Seasonal Preparedness Checklist: Winterized Fuel
Anyone who drives in northern states understands the importance of proper seasonal maintenance. Safe driving isn’t just about adapting to changing conditions—it’s also about having the right equipment for the weather, in all of its unpredictability.
While visibility and road conditions may involve guesswork—and a bit of hope—some driving needs are easier to anticipate. Diesel fuel, for example, behaves differently in colder temperatures than in the heat. That’s why, among other important winter preparations, treating fuel is essential in winter months. Across the colder parts of the United States and Canada, winter diesel is always treated with the appropriate additives.
The Need: Why Treat Diesel?
Like all fluids, diesel fuel becomes more viscous in colder temperatures. This effect is exacerbated by the fact that diesel often contains paraffin, which precipitates out of the fuel at lower temperatures. As a result, winter conditions can cause diesel to thicken (or gel) to the point where it no longer flows through the fuel lines, or filter. This causes the engine to stall or fail. It can also prevent the engine from properly heating the cab, which compounds the danger for drivers stranded in colder weather. To prevent this from happening, diesel is treated with additives when the temperature drops.
The Process: How Does It Happen?
In order to prevent diesel fuel from gelling, additives that alter the characteristics of the fuel are added. Additives can lower the gel point by preventing wax particles from coagulating and forming larger chunks that clog the engine lines. Other additives help “dry” the fuel by reducing the moisture content, thus diminishing the effect of freezing temperatures. Either way, fuel sold in northern areas comes pre-mixed for the consumer, so no additional steps are necessary on the part of the driver.

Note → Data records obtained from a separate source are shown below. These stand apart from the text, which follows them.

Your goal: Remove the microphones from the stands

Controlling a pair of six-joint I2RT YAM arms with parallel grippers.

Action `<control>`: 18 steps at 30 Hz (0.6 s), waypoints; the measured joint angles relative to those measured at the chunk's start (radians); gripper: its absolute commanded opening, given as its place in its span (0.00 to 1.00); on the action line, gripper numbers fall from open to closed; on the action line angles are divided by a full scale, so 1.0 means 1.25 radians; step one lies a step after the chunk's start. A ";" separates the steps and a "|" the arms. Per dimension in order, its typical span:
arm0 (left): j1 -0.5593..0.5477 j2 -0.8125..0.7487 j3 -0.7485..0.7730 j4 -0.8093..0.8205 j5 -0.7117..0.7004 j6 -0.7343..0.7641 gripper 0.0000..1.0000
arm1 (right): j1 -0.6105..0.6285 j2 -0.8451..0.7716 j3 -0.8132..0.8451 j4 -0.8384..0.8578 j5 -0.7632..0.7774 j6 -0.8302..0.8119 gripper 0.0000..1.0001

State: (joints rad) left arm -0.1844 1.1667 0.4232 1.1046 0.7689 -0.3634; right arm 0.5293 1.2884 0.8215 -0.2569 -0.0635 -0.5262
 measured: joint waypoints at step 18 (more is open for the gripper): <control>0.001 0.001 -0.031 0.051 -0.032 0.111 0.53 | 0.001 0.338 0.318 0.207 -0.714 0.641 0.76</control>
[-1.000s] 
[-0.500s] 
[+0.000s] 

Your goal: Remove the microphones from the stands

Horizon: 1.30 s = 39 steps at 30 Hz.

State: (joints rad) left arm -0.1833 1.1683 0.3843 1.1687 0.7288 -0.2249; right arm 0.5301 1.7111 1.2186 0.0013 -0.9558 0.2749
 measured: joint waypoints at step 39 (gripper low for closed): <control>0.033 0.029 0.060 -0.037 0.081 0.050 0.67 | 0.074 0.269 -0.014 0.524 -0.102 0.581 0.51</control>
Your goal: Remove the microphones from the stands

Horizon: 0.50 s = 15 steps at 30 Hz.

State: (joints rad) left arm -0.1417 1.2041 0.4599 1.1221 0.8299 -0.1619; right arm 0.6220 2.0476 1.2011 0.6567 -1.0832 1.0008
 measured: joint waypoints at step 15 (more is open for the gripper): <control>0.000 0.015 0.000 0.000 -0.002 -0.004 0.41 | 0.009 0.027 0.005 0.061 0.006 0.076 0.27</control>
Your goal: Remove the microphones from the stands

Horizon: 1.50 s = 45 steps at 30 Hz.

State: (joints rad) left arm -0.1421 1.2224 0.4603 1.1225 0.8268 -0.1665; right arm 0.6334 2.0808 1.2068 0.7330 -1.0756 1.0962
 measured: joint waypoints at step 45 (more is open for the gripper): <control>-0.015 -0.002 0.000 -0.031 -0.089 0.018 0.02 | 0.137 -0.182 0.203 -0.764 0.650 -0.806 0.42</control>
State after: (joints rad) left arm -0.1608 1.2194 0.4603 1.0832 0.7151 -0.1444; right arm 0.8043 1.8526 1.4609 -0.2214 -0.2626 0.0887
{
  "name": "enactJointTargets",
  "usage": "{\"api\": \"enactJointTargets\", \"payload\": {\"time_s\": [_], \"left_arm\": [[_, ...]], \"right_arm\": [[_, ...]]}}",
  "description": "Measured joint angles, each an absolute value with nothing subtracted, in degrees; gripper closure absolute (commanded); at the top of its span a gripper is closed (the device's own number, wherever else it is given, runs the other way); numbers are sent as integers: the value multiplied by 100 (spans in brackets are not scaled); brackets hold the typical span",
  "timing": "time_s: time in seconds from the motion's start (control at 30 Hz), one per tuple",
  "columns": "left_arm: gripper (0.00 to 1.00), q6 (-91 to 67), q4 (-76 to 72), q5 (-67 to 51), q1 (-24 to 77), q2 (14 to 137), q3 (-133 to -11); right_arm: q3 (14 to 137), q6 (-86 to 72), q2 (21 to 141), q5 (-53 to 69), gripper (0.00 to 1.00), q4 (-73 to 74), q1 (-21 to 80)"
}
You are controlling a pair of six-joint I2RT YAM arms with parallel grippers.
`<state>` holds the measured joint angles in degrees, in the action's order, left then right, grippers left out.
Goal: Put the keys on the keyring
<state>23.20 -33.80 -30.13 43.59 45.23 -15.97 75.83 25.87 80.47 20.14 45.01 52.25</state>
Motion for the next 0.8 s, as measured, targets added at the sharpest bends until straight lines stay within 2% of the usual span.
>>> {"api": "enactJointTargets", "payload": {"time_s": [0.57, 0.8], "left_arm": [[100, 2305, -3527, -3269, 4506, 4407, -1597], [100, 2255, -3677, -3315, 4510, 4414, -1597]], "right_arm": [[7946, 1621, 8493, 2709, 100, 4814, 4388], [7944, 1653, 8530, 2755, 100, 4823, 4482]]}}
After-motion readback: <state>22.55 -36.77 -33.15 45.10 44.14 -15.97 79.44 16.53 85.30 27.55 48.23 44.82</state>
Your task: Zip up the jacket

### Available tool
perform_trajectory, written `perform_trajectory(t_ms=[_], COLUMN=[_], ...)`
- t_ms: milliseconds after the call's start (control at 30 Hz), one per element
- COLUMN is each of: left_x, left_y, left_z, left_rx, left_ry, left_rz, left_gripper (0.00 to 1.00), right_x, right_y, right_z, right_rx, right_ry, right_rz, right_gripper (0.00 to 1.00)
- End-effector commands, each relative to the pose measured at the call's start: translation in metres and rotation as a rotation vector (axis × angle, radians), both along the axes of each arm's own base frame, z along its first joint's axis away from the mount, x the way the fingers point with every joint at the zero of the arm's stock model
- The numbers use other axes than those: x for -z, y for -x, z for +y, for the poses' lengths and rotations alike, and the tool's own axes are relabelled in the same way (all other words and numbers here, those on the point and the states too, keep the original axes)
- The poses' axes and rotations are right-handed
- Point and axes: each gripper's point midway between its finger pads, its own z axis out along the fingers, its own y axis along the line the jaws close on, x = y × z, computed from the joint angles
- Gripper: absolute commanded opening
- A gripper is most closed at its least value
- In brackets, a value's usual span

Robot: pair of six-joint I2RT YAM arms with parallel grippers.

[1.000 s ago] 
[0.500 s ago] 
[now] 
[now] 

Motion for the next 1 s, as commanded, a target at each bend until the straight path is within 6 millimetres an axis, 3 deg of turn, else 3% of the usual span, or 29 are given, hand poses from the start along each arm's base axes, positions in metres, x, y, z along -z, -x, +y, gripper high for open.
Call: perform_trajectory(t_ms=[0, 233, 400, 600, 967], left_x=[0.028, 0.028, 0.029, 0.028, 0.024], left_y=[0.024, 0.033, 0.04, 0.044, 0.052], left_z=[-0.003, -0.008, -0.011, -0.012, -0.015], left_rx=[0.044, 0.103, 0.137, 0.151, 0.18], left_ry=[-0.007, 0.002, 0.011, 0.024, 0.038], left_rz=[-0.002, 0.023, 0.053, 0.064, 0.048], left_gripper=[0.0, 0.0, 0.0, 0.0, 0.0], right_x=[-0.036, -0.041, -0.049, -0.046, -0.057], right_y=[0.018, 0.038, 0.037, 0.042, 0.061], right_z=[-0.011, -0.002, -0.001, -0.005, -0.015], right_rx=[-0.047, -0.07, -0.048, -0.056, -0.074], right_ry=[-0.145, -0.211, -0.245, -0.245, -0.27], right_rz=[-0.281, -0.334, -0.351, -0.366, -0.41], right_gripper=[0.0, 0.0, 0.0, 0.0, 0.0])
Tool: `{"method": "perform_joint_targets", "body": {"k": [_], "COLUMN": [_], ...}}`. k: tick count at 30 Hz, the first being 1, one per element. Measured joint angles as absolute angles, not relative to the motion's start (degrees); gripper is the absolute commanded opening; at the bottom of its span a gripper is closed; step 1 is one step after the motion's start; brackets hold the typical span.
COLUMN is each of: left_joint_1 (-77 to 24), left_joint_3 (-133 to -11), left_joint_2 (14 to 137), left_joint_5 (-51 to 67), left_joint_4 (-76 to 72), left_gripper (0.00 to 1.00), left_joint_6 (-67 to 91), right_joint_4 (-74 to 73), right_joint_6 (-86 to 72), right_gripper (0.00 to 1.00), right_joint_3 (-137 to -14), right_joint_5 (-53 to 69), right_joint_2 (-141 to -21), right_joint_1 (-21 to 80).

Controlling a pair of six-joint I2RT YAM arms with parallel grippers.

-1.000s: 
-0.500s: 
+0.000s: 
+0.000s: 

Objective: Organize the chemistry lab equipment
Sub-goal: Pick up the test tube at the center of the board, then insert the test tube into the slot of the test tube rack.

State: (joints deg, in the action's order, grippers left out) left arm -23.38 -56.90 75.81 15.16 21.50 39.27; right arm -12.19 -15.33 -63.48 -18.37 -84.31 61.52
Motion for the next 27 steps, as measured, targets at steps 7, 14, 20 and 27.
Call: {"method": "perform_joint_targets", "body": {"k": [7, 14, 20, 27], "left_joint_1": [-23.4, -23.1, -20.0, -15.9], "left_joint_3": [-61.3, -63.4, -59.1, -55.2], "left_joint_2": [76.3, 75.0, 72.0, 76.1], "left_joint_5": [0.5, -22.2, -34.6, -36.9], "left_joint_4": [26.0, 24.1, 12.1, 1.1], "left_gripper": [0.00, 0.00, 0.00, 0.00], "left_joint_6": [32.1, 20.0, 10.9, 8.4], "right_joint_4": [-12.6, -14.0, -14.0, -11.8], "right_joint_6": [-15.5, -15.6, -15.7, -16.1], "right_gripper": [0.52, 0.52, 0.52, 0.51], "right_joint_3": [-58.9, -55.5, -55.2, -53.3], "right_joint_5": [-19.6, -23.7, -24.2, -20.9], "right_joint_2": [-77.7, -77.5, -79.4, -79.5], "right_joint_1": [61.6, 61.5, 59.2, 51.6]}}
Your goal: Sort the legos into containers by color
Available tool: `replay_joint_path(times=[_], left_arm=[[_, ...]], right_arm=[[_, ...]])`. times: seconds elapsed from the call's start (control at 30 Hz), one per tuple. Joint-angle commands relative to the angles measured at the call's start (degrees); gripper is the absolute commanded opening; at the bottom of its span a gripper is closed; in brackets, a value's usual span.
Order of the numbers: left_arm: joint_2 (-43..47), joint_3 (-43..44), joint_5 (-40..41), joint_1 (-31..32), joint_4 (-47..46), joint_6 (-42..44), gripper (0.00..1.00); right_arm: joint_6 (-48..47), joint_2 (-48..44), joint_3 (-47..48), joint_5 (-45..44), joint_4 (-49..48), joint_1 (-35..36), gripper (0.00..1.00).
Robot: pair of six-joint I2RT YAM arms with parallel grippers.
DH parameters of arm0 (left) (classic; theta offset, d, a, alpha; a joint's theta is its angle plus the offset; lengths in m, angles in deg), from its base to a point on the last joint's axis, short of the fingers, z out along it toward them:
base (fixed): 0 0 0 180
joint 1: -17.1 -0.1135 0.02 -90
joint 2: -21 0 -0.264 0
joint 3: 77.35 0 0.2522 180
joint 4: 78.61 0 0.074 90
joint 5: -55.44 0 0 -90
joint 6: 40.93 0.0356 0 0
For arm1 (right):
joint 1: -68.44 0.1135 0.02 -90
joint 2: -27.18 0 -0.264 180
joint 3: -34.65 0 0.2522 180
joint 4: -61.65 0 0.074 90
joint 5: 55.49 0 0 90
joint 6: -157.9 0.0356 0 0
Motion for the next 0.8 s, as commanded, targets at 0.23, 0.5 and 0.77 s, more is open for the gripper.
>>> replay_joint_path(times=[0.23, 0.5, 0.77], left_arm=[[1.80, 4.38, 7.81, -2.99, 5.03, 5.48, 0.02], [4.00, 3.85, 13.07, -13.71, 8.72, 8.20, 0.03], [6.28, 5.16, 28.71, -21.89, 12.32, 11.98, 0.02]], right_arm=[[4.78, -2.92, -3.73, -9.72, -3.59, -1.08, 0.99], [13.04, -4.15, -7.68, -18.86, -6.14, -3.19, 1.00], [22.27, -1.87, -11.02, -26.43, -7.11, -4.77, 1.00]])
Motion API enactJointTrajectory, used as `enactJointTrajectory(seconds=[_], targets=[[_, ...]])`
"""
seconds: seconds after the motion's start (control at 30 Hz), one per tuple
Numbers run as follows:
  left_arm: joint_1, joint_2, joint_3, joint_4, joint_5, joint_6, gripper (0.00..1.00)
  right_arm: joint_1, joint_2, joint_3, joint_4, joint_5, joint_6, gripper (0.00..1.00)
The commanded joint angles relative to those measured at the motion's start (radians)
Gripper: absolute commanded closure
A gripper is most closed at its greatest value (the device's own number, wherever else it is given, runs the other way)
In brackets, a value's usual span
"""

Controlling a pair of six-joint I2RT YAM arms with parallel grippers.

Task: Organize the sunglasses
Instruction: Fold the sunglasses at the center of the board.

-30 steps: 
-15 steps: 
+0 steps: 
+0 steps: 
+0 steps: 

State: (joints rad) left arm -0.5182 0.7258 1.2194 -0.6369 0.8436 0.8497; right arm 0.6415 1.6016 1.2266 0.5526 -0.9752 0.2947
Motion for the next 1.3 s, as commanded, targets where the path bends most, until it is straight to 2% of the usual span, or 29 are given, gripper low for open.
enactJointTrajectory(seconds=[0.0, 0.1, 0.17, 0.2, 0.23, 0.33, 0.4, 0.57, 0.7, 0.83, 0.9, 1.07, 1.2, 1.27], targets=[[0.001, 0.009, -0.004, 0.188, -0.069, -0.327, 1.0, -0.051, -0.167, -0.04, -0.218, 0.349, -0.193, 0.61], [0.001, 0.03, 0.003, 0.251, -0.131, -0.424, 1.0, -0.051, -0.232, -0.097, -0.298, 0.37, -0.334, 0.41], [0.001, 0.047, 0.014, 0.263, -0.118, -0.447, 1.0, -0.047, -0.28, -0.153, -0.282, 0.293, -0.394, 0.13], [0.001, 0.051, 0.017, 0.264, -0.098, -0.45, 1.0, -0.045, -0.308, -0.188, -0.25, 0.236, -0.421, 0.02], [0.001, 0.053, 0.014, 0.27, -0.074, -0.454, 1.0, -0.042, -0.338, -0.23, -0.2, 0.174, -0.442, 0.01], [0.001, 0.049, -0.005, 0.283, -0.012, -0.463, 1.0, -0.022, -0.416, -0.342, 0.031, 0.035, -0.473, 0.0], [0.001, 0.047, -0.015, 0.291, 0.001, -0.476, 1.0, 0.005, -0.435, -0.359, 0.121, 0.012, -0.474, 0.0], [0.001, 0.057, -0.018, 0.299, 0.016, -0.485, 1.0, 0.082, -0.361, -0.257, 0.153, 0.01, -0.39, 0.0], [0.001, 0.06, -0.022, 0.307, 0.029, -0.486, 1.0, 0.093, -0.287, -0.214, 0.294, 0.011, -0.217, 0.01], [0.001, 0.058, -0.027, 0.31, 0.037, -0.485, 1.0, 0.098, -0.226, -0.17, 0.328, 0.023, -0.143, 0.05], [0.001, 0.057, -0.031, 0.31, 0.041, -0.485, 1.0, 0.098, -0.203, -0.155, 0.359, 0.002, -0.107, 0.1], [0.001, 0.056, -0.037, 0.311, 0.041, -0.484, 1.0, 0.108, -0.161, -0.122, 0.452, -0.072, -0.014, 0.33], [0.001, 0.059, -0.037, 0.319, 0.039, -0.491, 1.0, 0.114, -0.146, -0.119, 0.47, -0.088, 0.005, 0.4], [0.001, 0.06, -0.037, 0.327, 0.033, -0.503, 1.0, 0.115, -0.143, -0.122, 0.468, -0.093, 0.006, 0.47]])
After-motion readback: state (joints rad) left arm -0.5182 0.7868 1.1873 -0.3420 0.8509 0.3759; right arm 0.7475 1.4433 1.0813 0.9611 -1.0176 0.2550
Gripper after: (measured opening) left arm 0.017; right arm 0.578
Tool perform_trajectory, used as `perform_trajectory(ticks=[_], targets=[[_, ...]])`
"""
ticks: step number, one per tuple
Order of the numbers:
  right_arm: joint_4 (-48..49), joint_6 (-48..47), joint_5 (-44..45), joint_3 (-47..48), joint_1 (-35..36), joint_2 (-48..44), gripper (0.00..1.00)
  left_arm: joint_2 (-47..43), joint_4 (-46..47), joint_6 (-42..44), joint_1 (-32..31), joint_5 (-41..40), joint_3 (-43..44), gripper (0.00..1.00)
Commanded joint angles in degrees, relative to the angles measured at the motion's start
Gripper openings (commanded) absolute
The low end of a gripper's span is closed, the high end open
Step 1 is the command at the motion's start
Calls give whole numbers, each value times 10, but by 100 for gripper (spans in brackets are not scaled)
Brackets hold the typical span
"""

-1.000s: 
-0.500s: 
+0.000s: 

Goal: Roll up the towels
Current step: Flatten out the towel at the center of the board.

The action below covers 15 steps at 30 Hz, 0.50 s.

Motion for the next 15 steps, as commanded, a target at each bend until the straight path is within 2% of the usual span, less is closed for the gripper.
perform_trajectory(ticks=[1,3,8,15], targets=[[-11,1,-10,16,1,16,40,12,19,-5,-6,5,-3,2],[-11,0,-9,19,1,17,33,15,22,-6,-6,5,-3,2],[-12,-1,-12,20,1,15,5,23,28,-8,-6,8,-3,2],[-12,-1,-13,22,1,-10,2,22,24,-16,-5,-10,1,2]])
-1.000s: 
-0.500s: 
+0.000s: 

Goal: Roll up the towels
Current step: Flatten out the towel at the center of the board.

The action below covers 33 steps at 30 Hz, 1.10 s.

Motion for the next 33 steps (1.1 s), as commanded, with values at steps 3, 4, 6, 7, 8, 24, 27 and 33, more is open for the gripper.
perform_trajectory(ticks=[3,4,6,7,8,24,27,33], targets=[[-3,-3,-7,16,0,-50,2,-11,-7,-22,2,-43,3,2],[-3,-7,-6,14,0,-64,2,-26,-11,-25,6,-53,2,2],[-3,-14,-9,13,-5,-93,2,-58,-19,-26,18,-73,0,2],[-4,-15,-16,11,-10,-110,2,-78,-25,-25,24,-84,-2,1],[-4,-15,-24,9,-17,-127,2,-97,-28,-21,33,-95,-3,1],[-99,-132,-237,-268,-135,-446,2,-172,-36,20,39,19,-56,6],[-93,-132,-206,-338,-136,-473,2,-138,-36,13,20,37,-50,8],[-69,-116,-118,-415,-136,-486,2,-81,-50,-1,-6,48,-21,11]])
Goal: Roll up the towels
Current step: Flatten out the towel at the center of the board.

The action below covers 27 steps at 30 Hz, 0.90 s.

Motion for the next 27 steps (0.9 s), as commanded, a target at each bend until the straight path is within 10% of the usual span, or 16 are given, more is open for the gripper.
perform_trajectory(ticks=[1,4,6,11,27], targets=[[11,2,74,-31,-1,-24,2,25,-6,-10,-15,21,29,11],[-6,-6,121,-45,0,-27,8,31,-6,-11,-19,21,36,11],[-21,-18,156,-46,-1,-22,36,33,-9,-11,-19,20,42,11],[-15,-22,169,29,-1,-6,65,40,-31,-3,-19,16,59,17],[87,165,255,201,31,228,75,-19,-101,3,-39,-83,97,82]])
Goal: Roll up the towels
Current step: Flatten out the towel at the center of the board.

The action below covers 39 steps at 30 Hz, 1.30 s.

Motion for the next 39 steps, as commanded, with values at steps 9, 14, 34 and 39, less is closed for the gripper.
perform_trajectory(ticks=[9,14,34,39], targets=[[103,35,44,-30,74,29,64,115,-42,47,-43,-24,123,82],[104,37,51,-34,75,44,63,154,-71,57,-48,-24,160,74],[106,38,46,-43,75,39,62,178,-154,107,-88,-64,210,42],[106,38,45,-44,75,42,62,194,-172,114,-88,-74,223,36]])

The Importance: Safety and ReliabilityAs noted, the consequences of diesel gelling are significant. While there are additives that may be helpful in “thawing” or “dissolving” gelled fuel, it can take time to get them to stranded vehicles if the driver doesn’t have them on-hand. It is obviously far preferable to prevent such issues by switching to winterized fuel by late October, or whenever the weather starts to get cold in the local area, to ensure that trucks have the fuel they need when the mercury dips.
Switching to winterized fuel at the appropriate time of year is a relatively simple step that can prevent a long list of mechanical and safety challenges. It is a crucially important aspect of winter preparedness.